::: Record set :::

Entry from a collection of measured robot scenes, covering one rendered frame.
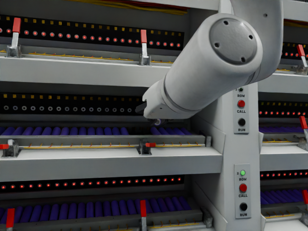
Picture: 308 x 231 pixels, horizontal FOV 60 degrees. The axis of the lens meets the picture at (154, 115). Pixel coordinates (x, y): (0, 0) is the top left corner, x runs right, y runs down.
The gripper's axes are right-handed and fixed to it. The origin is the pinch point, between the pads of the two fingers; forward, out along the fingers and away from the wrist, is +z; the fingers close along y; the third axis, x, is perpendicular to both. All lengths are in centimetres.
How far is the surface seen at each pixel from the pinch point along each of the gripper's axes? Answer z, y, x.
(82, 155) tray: 1.8, 16.4, 7.9
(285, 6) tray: -8.2, -33.4, -27.5
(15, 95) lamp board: 13.1, 32.4, -8.8
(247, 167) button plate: 0.2, -20.7, 11.9
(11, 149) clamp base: 3.7, 30.0, 6.2
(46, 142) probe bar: 4.8, 23.6, 4.7
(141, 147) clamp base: 0.1, 4.1, 6.9
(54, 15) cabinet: 12.1, 24.1, -31.9
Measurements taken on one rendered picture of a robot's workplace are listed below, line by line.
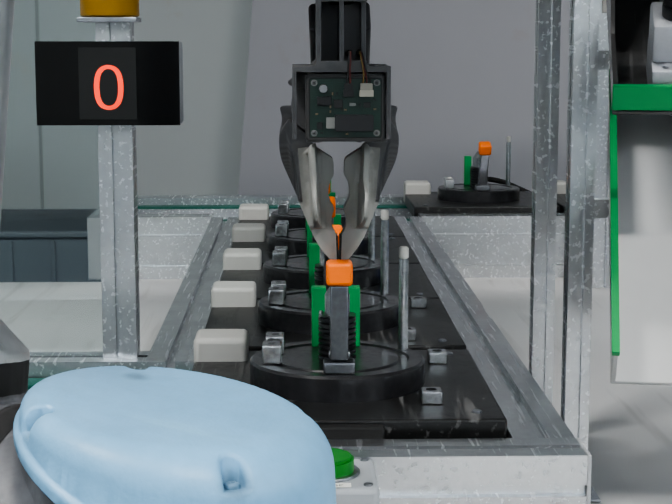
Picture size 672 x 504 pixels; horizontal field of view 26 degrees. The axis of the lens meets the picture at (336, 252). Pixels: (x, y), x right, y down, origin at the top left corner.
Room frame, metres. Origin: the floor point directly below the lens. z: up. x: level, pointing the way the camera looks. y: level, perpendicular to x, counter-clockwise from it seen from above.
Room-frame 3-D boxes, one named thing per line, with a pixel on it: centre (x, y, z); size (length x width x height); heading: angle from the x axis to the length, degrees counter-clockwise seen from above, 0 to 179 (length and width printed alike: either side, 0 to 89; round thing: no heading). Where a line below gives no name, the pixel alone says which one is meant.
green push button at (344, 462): (0.93, 0.01, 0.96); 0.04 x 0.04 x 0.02
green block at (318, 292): (1.18, 0.01, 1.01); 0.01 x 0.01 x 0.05; 2
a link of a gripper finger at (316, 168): (1.08, 0.01, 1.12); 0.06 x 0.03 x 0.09; 2
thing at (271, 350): (1.12, 0.05, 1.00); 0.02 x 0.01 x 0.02; 2
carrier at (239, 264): (1.64, 0.01, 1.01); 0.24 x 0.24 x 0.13; 2
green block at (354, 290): (1.19, -0.01, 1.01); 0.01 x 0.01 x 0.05; 2
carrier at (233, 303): (1.40, 0.01, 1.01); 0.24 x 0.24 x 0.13; 2
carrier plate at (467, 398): (1.14, 0.00, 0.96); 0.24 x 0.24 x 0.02; 2
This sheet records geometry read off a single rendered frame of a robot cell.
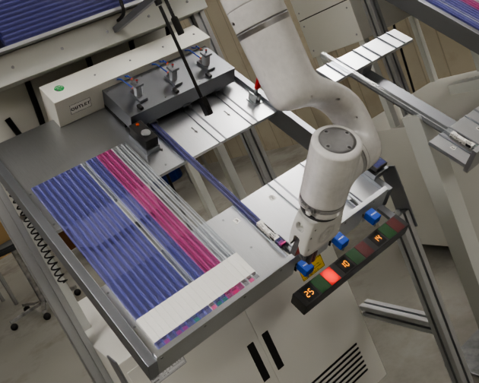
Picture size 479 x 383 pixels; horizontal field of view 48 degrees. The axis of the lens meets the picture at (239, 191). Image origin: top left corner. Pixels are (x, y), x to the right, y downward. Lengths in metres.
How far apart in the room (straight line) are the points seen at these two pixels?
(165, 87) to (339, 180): 0.70
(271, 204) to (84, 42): 0.65
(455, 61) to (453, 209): 3.23
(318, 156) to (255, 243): 0.38
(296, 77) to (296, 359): 0.95
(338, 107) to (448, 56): 3.88
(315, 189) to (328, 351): 0.84
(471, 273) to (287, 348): 0.58
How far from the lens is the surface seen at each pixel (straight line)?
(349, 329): 1.72
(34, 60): 1.47
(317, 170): 0.88
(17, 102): 1.60
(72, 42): 1.50
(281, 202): 1.26
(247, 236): 1.19
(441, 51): 4.81
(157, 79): 1.48
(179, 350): 1.07
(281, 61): 0.86
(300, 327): 1.59
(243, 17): 0.86
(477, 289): 1.76
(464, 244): 1.68
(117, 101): 1.42
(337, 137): 0.88
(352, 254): 1.21
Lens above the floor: 1.15
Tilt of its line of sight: 13 degrees down
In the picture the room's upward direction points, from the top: 25 degrees counter-clockwise
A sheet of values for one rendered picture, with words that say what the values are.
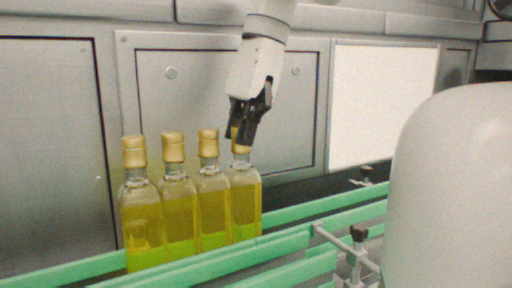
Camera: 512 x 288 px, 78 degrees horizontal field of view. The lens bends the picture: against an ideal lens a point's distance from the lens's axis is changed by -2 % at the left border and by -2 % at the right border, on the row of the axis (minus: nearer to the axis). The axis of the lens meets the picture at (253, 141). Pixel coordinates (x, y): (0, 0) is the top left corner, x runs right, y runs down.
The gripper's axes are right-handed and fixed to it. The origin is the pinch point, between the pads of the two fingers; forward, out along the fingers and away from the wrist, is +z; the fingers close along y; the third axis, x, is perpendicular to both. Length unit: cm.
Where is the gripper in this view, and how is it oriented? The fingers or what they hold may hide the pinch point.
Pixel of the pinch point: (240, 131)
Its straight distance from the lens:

:::

The problem >> Make an exact copy of the records from their first line through the line containing "Room frame, metres.", both ends included, with the pictures omitted.

Response >>
Entry from a collection of measured robot scenes, covering one rendered frame.
Picture: 308 x 231 pixels, horizontal FOV 60 degrees. The axis of the lens meets the picture at (154, 115). Pixel coordinates (x, y): (0, 0) is the top left corner, x runs right, y runs down.
The gripper's axes are right-handed and fixed to it. The origin is the pinch point, between the pads of the two fingers; forward, out along the fingers and away from the wrist, is +z; the fingers close along y; the third axis, x, is perpendicular to both. All lengths are in centimetres.
How far is the surface seen at each pixel from the pinch point along each of the gripper's axes? Answer z, y, x.
(82, 155) tray: 1.8, 16.4, 7.9
(285, 6) tray: -8.2, -33.4, -27.5
(15, 95) lamp board: 13.1, 32.4, -8.8
(247, 167) button plate: 0.2, -20.7, 11.9
(11, 149) clamp base: 3.7, 30.0, 6.2
(46, 142) probe bar: 4.8, 23.6, 4.7
(141, 147) clamp base: 0.1, 4.1, 6.9
(54, 15) cabinet: 12.1, 24.1, -31.9
Measurements taken on one rendered picture of a robot's workplace are listed below, line by line.
Picture size 672 x 504 pixels; horizontal field of view 26 degrees. The axis of the lens meets the picture at (336, 252). Pixels: (x, y), x right, y down, origin at the top left corner.
Room frame, metres. Origin: the floor point directly below the lens. z: up. x: level, pointing the way the camera looks. y: level, perpendicular to x, counter-clockwise from it seen from above.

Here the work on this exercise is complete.